La espera y la esperanza
Una mirada a la tercera de las virtudes teologales en momentos de una cierta zozobra a los que llega el constante natalicio del Salvador
Por circunstancias varias me ha aparecido la esperanza en estos últimos tiempos, primero como inquietud punzante ante algunas situaciones sobrevenidas (vivo en Valencia) y algunas otras provocadas claramente por la estulticia humana (no cesa de agitarse el tablero de la geopolítica). Tomo el título de un libro de Pedro Laín Entralgo que leí de muy joven y que me marcó en aquellos momentos en los que todavía, en algunos círculos, la esperanza se conjugaba en el horizonte de la vida eterna. Tiempo ha pasado y, afortunadamente, la esperanza tomó cuerpo como virtud teologal imprescindible en nuestro caminar. Reducir la esperanza a un futuro post mortem significa mutilar un elemento clave de nuestro ser como Homo viator. A pesar de ello, sigo constatando en la experiencia creyente un posicionamiento de la esperanza como de segunda división en el contexto de la trilogía de las virtudes teologales. Nos manifestamos muy sensibles hacia las debilidades de nuestra fe y no digamos de nuestra caridad, pero son muy pocos los que, de entrada, manifiestan las flaquezas de la virtud teologal de la esperanza.
Toda la vivencia en torno a la esperanza se enraiza en nuestra cualidad de seres antropológicamente aspiracionales. A diferencia de las otras especies, nosotros conjugamos constantemente el futuro porque en él vemos el espacio en el que encontrar el cumplimiento de nuestros deseos. Somos seres esperantes o, como diría Zubiri, seres finitos con aspiraciones ilimitadas, finitos con pretensión de infinitud. Esa es la espera en la que todos habitamos. Esto es así pero ocurre que se puede vivir la espera sin esperanza. Existen salas de espera pero no salas de esperanza. De una a otra hay un gran salto.
Conviene recordar que la perspectiva de la esperanza constituye una de las aportaciones nucleares de la religión judeocristiana a la historia de la humanidad. El mundo griego no se situaba en la tensión del futuro, sino más bien en el escenario del eterno retorno. Todas las utopías son herederas de algún modo de la visión judeocristiana de la vida. Al incrustarse Dios en la historia, esta adquiere una potencia desconocida hasta entonces. Por eso, si queremos de verdad conocer cuál es la dinámica de la esperanza, debemos acudir al relato bíblico. Se suele afirmar, y es cierto, que Abrahán es el padre de la fe de todos los creyentes, pero en realidad es también el padre de la esperanza. “Sal de tu tierra y ve a la tierra que yo te mostraré”, dice Yahvé a Abrahán. Hay fe, pero sobre todo se abre la dinámica de la esperanza basada en un mandato, sal de tu tierra, y una promesa, a una nueva tierra.

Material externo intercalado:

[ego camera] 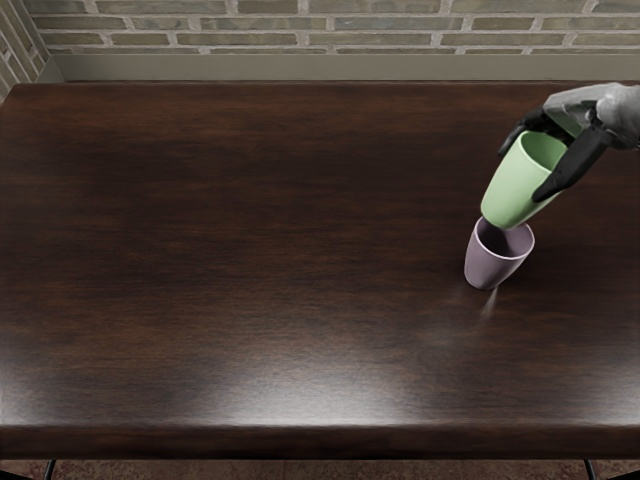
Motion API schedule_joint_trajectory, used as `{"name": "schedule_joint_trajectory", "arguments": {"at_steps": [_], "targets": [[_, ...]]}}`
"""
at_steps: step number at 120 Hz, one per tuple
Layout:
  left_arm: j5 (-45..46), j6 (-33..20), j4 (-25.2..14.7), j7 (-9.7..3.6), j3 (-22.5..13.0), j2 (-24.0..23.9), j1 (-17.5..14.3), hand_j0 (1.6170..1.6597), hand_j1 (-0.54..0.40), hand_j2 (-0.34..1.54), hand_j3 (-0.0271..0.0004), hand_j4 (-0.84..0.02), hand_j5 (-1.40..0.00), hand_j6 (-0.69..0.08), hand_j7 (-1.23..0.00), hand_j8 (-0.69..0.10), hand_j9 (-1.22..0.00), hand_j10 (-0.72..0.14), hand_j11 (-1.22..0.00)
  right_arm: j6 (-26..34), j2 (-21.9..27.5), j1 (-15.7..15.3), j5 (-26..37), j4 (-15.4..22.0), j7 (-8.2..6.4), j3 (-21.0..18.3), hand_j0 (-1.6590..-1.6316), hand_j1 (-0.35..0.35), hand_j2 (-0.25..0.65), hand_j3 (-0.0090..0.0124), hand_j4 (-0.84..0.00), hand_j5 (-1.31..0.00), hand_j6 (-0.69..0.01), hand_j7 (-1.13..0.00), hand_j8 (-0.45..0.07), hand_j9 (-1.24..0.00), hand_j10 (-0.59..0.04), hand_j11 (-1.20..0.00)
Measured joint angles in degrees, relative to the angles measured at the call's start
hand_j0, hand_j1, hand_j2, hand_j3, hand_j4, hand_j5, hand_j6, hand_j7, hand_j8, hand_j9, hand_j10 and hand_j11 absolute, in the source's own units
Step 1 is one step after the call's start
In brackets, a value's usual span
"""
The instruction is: Pick up cup and place in cup with right hand
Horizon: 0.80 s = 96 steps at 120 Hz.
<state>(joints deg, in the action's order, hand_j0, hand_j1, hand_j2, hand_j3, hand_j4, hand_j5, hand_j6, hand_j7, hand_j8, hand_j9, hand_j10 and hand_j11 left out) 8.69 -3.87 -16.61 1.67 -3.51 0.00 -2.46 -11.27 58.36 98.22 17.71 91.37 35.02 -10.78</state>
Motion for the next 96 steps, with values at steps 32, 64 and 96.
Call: {"name": "schedule_joint_trajectory", "arguments": {"at_steps": [32,64,96], "targets": [[0.0,0.0,0.0,0.01,0.0,0.0,0.0,1.6581,0.344,0.00,0.0000,-0.004,0.00,-0.004,0.00,-0.004,0.00,-0.004,0.00,1.1,-1.2,-1.8,1.1,-0.2,0.01,-0.8,-1.6478,0.114,-0.138,0.0008,-0.438,-0.82,-0.185,-0.72,-0.063,-0.80,-0.166,-0.82],[0.0,0.0,0.0,0.00,0.0,0.0,0.0,1.6581,0.344,0.00,0.0000,-0.004,-0.01,-0.004,-0.01,-0.004,-0.01,-0.004,0.00,1.0,-1.2,-1.9,1.2,-0.1,0.01,-1.4,-1.6460,0.100,-0.172,0.0014,-0.445,-0.82,-0.193,-0.72,-0.073,-0.81,-0.175,-0.82],[0.0,0.0,0.0,0.00,0.0,0.0,0.0,1.6581,0.344,0.00,0.0000,-0.004,-0.01,-0.004,-0.01,-0.004,-0.01,-0.004,-0.01,0.4,-0.9,-1.9,1.1,0.3,0.01,-2.0,-1.6462,0.107,-0.161,0.0012,-0.445,-0.82,-0.194,-0.72,-0.073,-0.80,-0.177,-0.82]]}}
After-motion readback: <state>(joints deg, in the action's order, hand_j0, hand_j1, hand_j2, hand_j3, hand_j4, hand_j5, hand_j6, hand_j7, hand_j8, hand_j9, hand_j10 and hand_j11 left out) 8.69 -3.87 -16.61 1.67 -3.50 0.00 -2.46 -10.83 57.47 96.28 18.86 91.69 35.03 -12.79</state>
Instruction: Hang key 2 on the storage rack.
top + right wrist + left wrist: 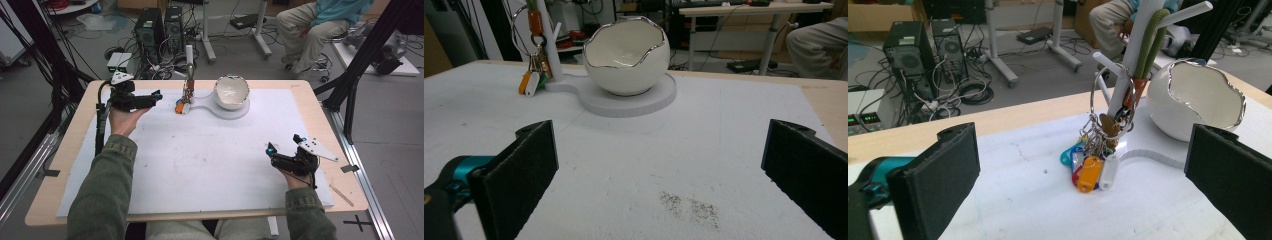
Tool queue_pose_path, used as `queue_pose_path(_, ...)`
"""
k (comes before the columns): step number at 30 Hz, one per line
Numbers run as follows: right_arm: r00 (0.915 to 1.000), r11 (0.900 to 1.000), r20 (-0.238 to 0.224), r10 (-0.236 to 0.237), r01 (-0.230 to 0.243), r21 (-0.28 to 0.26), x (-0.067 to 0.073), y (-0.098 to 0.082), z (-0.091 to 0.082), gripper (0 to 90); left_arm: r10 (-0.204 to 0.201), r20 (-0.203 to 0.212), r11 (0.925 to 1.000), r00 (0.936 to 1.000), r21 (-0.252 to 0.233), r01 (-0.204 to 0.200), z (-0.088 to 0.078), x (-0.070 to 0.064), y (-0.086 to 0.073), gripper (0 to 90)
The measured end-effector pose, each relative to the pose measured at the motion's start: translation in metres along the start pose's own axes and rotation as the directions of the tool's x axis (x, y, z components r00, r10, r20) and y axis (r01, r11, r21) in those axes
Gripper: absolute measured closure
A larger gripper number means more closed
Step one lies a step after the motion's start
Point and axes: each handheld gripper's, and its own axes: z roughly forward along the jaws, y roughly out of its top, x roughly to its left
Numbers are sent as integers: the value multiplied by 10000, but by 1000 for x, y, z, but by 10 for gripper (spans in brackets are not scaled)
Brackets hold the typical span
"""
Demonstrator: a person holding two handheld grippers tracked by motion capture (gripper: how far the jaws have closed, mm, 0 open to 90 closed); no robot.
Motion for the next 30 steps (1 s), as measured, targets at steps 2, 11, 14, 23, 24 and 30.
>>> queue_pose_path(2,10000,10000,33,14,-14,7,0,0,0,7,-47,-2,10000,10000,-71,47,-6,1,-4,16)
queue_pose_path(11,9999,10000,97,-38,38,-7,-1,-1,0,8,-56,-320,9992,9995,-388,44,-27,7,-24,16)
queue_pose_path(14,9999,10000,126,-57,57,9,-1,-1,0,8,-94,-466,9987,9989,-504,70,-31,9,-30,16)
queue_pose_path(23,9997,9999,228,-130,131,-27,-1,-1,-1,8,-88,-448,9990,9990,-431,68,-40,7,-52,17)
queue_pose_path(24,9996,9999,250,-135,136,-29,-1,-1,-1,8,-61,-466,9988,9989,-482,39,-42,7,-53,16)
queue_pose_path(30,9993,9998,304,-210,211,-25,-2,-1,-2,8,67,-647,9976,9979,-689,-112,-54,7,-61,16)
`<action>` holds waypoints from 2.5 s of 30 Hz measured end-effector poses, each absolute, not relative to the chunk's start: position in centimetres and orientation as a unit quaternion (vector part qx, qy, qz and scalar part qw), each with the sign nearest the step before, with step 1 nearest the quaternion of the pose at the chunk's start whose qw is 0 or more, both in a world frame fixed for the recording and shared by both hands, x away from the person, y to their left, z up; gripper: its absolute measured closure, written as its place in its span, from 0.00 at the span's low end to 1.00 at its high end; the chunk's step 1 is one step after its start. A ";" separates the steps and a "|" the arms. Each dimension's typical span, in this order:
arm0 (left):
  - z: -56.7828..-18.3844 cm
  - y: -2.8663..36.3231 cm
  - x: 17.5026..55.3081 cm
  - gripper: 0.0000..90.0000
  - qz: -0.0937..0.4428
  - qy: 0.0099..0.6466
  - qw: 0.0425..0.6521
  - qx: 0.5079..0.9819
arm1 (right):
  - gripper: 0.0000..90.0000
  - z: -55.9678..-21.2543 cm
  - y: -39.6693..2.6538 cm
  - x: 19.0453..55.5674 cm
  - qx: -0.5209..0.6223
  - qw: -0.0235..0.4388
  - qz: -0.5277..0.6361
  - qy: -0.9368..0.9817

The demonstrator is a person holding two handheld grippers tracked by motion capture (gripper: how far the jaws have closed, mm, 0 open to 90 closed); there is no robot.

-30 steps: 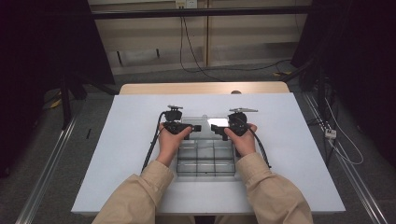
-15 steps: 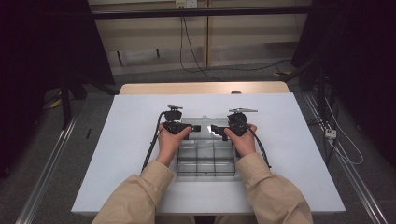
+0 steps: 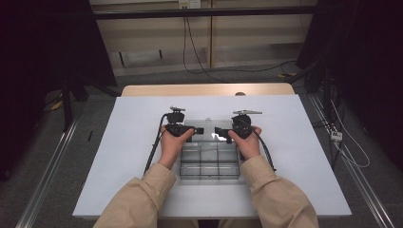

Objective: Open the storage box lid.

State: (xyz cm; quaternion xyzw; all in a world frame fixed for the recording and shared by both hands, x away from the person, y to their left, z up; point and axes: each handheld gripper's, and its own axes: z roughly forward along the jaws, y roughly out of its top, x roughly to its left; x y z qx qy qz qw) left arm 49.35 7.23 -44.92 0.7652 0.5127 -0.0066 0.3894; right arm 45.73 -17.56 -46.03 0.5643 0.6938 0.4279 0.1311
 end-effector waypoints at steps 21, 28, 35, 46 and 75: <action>-42.5 8.8 48.2 0.09 0.019 0.501 0.408 0.763 | 0.13 -43.2 -18.4 44.1 0.538 0.154 0.436 0.705; -40.8 9.7 46.8 0.09 0.029 0.479 0.424 0.768 | 0.13 -41.8 -18.4 42.7 0.512 0.171 0.439 0.718; -40.0 10.9 45.7 0.08 0.037 0.464 0.437 0.770 | 0.13 -41.3 -18.9 41.1 0.497 0.175 0.445 0.724; -39.3 13.2 43.8 0.08 0.052 0.446 0.443 0.776 | 0.12 -41.1 -19.9 39.1 0.483 0.186 0.447 0.730; -40.1 19.8 39.7 0.07 0.091 0.411 0.437 0.795 | 0.08 -41.8 -22.1 34.4 0.448 0.193 0.459 0.743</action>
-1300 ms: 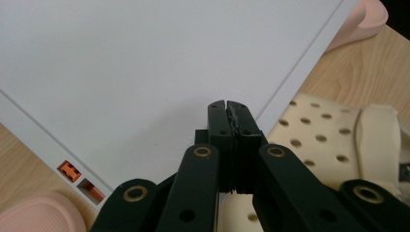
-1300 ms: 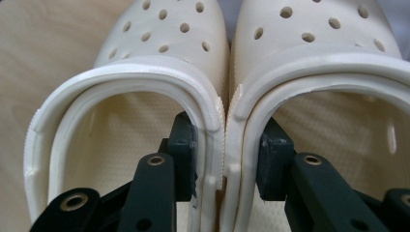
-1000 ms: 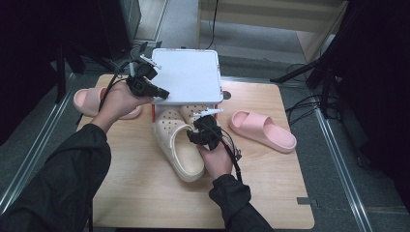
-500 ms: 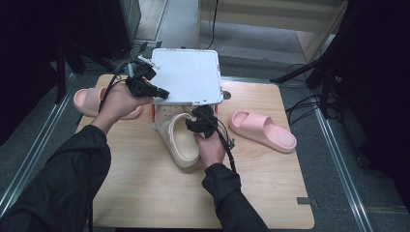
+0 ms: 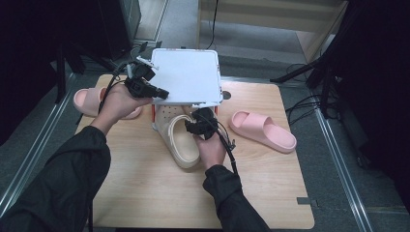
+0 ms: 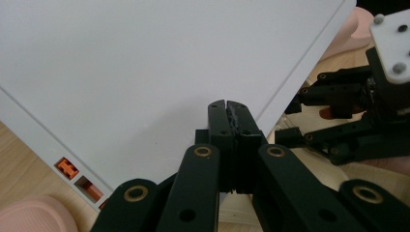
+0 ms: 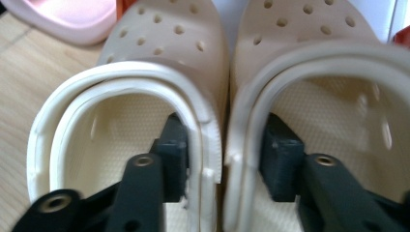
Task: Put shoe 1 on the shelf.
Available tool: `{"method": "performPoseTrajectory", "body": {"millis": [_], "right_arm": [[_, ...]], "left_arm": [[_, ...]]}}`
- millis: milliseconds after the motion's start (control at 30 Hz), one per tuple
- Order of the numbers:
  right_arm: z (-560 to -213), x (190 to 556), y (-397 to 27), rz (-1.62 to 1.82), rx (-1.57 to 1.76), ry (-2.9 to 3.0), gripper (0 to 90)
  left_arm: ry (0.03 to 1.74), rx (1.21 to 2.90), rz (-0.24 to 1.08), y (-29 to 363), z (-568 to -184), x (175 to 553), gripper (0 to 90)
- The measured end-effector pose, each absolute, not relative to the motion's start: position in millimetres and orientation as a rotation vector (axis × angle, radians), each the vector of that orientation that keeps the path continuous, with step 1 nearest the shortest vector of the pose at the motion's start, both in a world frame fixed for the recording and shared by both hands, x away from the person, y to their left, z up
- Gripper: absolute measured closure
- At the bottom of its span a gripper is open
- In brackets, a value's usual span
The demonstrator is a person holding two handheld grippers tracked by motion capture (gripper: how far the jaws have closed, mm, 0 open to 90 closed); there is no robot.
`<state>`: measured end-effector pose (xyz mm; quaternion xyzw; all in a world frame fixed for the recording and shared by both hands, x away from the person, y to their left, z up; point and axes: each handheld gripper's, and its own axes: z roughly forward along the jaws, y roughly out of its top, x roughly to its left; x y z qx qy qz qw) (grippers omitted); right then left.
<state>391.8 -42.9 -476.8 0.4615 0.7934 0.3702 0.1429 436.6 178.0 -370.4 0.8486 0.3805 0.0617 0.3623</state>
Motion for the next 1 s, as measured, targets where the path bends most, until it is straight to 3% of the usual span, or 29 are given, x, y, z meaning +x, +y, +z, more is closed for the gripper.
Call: {"method": "performPoseTrajectory", "body": {"millis": [467,1000], "right_arm": [[-463,367,-80,1.219,1.383,2.373,53.4],[-458,314,-107,1.227,1.108,2.460,69.0]], "left_arm": [[0.989,2.192,0.146,178,-369,438,89.3],[0.993,2.199,0.157,176,-369,438,89.2]]}}
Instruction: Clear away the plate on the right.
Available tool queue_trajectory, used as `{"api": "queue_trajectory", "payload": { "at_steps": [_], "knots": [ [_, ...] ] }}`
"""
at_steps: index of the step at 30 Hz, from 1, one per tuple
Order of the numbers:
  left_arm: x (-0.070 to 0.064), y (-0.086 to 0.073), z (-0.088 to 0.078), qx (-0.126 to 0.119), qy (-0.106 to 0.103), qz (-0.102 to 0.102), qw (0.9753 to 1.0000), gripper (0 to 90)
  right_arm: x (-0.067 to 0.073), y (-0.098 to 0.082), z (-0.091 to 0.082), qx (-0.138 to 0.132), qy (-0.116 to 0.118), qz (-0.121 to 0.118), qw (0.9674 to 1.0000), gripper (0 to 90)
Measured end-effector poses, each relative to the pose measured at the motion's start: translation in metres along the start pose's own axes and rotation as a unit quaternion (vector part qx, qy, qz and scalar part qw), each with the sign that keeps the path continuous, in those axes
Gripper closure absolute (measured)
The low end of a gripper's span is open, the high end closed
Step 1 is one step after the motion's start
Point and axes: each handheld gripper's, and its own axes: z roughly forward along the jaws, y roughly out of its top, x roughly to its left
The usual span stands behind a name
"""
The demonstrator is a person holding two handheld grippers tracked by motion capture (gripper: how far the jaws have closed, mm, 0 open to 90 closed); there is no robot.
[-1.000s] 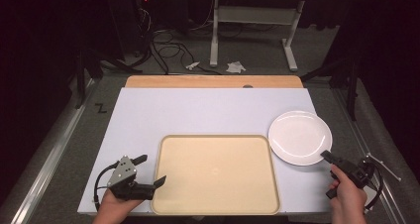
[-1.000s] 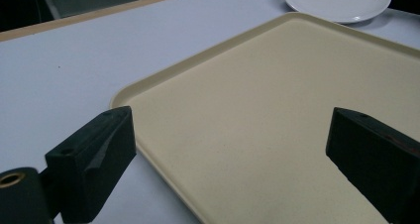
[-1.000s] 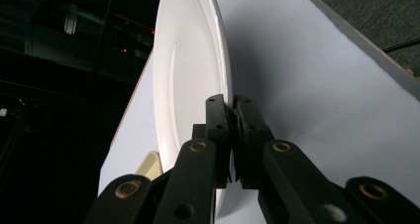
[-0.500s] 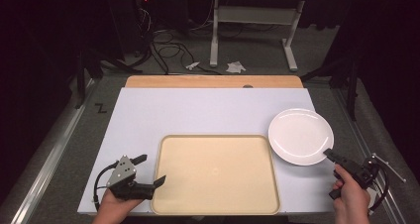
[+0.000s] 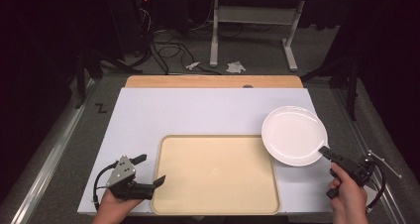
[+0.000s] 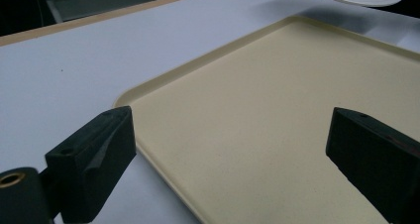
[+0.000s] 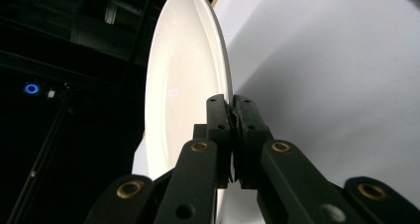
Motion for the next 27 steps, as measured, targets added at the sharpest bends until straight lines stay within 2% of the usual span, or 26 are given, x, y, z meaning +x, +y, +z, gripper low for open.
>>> {"api": "queue_trajectory", "payload": {
  "at_steps": [9,14,27],
  "knots": [
    [0.0,0.0,-0.001,-0.001,0.001,0.0,1.0,5.9,0.007,-0.005,0.005,0.014,0.016,-0.003,0.9998,89.0],
    [0.0,0.0,-0.001,-0.002,0.002,0.0,1.0,5.9,0.013,-0.008,0.009,0.023,0.022,-0.015,0.9994,89.0],
    [0.001,-0.001,-0.003,-0.008,0.008,-0.004,0.9999,5.9,0.039,-0.016,0.029,0.064,0.038,-0.034,0.9966,89.0]
  ]
}}
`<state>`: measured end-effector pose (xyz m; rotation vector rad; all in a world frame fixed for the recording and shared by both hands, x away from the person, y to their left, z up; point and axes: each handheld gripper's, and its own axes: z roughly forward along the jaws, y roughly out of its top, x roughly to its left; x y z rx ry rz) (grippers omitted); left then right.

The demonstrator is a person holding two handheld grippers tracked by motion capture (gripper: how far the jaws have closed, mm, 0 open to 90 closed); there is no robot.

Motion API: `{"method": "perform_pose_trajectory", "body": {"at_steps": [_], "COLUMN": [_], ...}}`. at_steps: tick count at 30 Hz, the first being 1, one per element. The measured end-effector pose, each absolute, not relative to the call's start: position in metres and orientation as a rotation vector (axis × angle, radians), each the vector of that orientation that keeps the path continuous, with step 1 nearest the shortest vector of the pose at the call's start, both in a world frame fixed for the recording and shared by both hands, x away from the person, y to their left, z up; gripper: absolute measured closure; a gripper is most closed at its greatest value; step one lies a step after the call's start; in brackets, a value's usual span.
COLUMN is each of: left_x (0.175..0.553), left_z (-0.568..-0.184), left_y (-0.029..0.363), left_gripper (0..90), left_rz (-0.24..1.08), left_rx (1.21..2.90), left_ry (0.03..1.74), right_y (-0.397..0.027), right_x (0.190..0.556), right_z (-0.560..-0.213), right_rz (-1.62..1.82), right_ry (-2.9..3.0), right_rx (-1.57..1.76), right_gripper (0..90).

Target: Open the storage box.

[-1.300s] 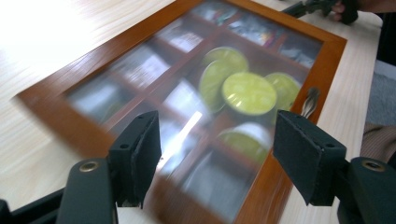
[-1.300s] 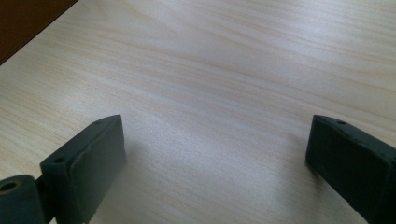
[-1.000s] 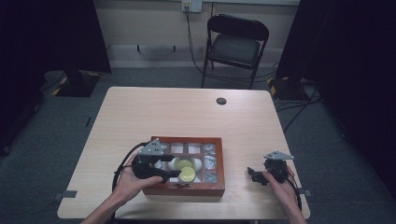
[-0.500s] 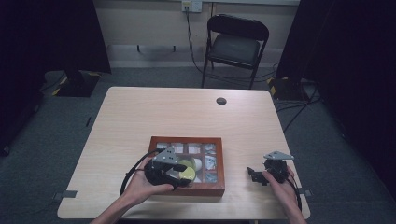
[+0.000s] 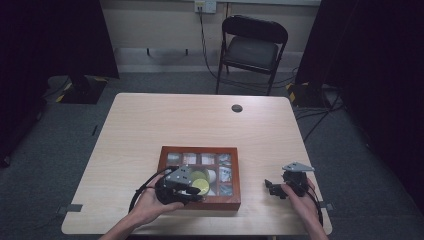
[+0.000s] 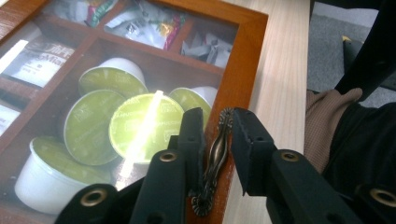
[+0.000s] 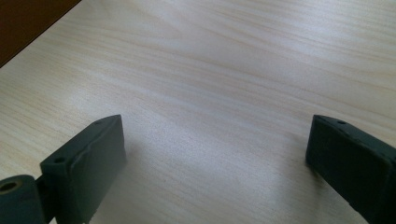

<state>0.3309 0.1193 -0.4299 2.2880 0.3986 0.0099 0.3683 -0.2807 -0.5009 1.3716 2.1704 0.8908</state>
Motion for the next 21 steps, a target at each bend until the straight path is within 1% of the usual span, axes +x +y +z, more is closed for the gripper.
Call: {"method": "perform_pose_trajectory", "body": {"at_steps": [2,4,8,14,21], "left_x": [0.3295,0.3290,0.3285,0.3271,0.3281], "left_z": [-0.4313,-0.4313,-0.4324,-0.4337,-0.4348], "left_y": [0.1191,0.1192,0.1196,0.1203,0.1214], "left_gripper": [75.1,75.3,78.9,79.9,79.9], "left_rz": [0.036,0.022,0.045,0.071,0.058], "left_rx": [2.299,2.294,2.307,2.307,2.294], "left_ry": [0.393,0.393,0.359,0.303,0.304], "right_y": [-0.2806,-0.2804,-0.2804,-0.2800,-0.2800], "right_x": [0.3682,0.3682,0.3681,0.3678,0.3678], "right_z": [-0.5009,-0.5009,-0.5010,-0.5010,-0.5010], "right_rz": [0.891,0.892,0.892,0.894,0.893], "right_ry": [2.171,2.171,2.170,2.173,2.172], "right_rx": [1.372,1.372,1.370,1.369,1.370], "right_gripper": [4.0,4.0,4.1,4.0,4.0]}}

La esperanza en la que nuestra espera encuentra su auténtica realización es trascendente
La esperanza no es la prolongación de los meros deseos del yo, ni siquiera el optimismo de que todo saldrá bien. La esperanza en la que nuestra espera encuentra su auténtica realización es trascendente: alguien es capaz de proponernos un camino que nos saca de nosotros mismos y nos inaugura una nueva narración sobre nosotros mismos. Nuestra vida adquiere sentido.
Las aplicaciones a la educación son claras. Lejos de plantear una educación falsamente centrada en el niño como criterio central, se nos invita a desarrollar una educación propositiva en la cual el educador se compromete a acompañar al educando en el descubrimiento de su propia vocación enraizada en sus fortalezas más íntimas. Desde ahí el educando es llamado por el educador a abrirse a ese proyecto personal que va más allá del desarrollo de sus más primarios deseos. Es la dinámica de una buena educación vocacional, la que va a sembrar la semilla de la esperanza en nuestros alumnos entendiendo el mandato bíblico no como una orden heterónoma extraña a la realidad del educando sino como aquella lectura de su realidad personal en la que rastreamos sus fortalezas y sus posibilidades. En frase de Steiner, “el maestro es el celoso amante de lo que podría ser”. El buen educador que sintoniza con el educando es capaz de sintonizar con ese tesoro que cada persona lleva dentro, semilla de su poder ser. Descubrirlo y proponerlo como promesa hará florecer la esperanza en el alumno.